Theorem 3 simplifies the condition $E\left(\rho \right|r_0,r_0^{\prime })\ge E\left(\lambda \right|l_0,l_0^{\prime })$ in Berry’s conjecture to $E\left(\rho \right|r_0,r_0^{\prime })=E\left(\lambda \right|l_0,l_0^{\prime })$. Unfortunately, the Statement is still not easy to prove. In the following, we will continue this discussion under two important special cases, where R and L are two-point distributions or beta distributions.
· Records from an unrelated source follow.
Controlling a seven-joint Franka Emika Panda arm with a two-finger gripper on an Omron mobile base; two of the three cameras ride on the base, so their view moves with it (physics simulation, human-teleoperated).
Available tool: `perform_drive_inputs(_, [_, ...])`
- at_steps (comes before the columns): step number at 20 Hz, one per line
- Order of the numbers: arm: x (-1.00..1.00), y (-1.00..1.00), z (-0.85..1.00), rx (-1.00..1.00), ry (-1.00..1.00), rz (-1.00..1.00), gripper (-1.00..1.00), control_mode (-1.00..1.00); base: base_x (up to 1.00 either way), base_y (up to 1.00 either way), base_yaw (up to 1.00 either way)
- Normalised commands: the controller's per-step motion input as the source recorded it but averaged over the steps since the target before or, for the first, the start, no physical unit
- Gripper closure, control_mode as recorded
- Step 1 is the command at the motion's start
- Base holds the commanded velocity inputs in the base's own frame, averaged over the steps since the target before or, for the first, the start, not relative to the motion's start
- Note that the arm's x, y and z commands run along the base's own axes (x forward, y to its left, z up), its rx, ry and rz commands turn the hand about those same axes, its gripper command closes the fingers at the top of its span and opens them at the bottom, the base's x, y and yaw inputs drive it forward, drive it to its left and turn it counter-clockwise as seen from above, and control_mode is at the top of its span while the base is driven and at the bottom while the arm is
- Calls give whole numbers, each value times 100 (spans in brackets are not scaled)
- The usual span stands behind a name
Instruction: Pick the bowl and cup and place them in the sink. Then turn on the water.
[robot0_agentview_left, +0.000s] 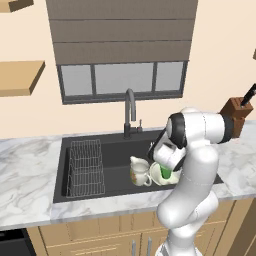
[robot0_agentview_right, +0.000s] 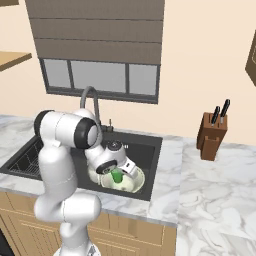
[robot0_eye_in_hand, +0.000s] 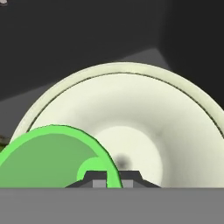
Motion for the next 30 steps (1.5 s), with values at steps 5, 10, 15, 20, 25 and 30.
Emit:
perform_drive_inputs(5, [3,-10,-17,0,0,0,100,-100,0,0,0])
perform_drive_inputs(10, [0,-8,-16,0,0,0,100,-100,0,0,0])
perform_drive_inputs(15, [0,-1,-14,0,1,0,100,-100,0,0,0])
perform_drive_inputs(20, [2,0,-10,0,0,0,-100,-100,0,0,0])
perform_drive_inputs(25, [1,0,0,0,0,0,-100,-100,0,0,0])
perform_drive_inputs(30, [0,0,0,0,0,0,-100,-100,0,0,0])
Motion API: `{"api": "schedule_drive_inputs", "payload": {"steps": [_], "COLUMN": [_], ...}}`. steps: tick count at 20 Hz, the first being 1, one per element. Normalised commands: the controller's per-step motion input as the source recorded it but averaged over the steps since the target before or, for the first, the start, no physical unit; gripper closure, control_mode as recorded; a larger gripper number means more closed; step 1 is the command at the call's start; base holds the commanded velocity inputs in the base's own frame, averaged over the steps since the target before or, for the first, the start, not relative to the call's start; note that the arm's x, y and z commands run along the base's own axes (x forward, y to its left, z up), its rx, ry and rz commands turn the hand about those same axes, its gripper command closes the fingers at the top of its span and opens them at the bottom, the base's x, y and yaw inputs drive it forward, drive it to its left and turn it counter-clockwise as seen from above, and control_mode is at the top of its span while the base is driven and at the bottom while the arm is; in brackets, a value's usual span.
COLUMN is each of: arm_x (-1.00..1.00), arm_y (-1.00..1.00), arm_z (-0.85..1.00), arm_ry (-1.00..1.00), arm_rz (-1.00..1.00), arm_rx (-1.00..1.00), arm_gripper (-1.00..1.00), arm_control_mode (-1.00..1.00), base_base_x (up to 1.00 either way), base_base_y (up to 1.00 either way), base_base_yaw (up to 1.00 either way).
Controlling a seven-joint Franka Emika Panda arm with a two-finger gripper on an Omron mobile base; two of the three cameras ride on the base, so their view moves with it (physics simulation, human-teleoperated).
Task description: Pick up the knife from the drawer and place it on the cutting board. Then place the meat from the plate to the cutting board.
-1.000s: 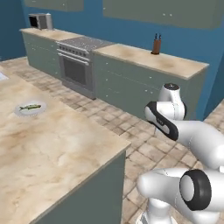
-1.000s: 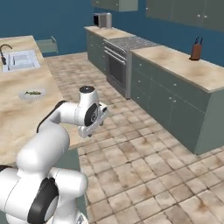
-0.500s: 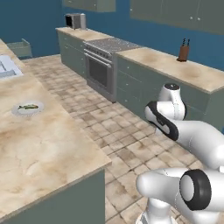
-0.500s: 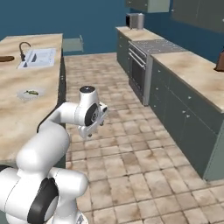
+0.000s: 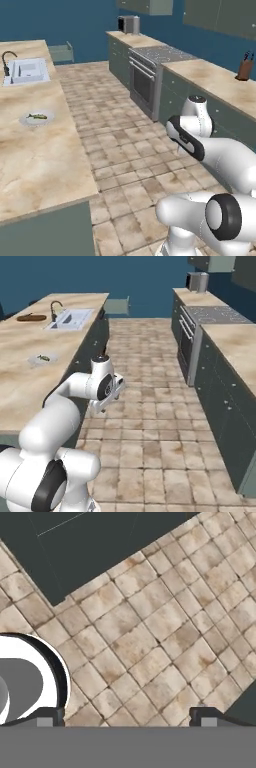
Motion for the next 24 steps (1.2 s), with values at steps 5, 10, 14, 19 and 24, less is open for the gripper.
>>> {"api": "schedule_drive_inputs", "payload": {"steps": [5,10,14,19,24], "arm_x": [0.00,0.00,0.00,0.00,0.00], "arm_y": [0.00,0.00,0.00,0.00,0.00], "arm_z": [0.00,0.00,0.00,0.00,0.00], "arm_ry": [0.00,0.00,0.00,0.00,0.00], "arm_rz": [0.00,0.00,0.00,0.00,0.00], "arm_rx": [0.00,0.00,0.00,0.00,0.00], "arm_gripper": [-1.00,-1.00,-1.00,-1.00,-1.00], "arm_control_mode": [1.00,1.00,1.00,1.00,1.00], "base_base_x": [0.48,0.52,0.59,0.60,0.60], "base_base_y": [-0.60,-0.53,-0.41,-0.40,-0.37], "base_base_yaw": [0.44,0.46,0.49,0.50,0.52]}}
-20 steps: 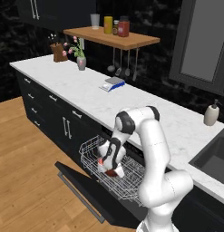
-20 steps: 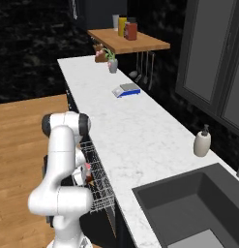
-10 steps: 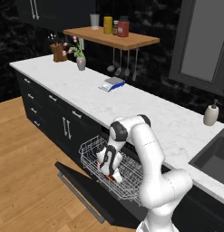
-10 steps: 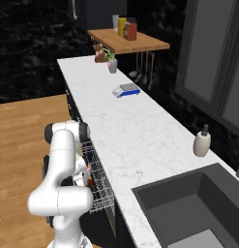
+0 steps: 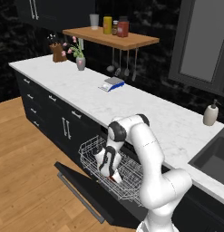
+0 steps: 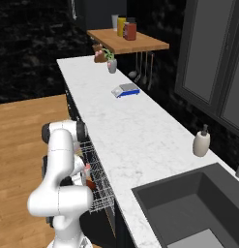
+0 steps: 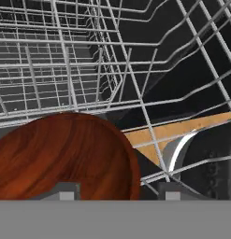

4. Two-Point Distribution Case

In this section, we consider the situation where ${\mu }_{\mathcal{R}}={\mu }_{\mathcal{L}}=\tau$ and the distribution $\tau$ is a two-point distribution, with a concentrating probability of $\frac{1}{2}$ for both ${\tau }_1$ and ${\tau }_2$. Without causing confusion, we will omit the $\tau$ in the notation (e.g., $E\left(\rho \right|r_0,r_0^{\prime },\tau )$ will be written as $E\left(\rho \right|r_0,r_0^{\prime })$). In this case, we prove that the Statement holds and obtain a more complete conclusion than Berry’s conjecture due to the good properties of ${\Delta }_N$. This is consistent with the conclusion that Berry obtained by discussing the contours of ${\Delta }_N$ in the $(r_0,r_0^{\prime })$ plane.

In the following discussion, let $0<{\tau }_1<{\tau }_2<1$, then all of the pairs $(r,r^{\prime })$ in the plane are in the possibility region.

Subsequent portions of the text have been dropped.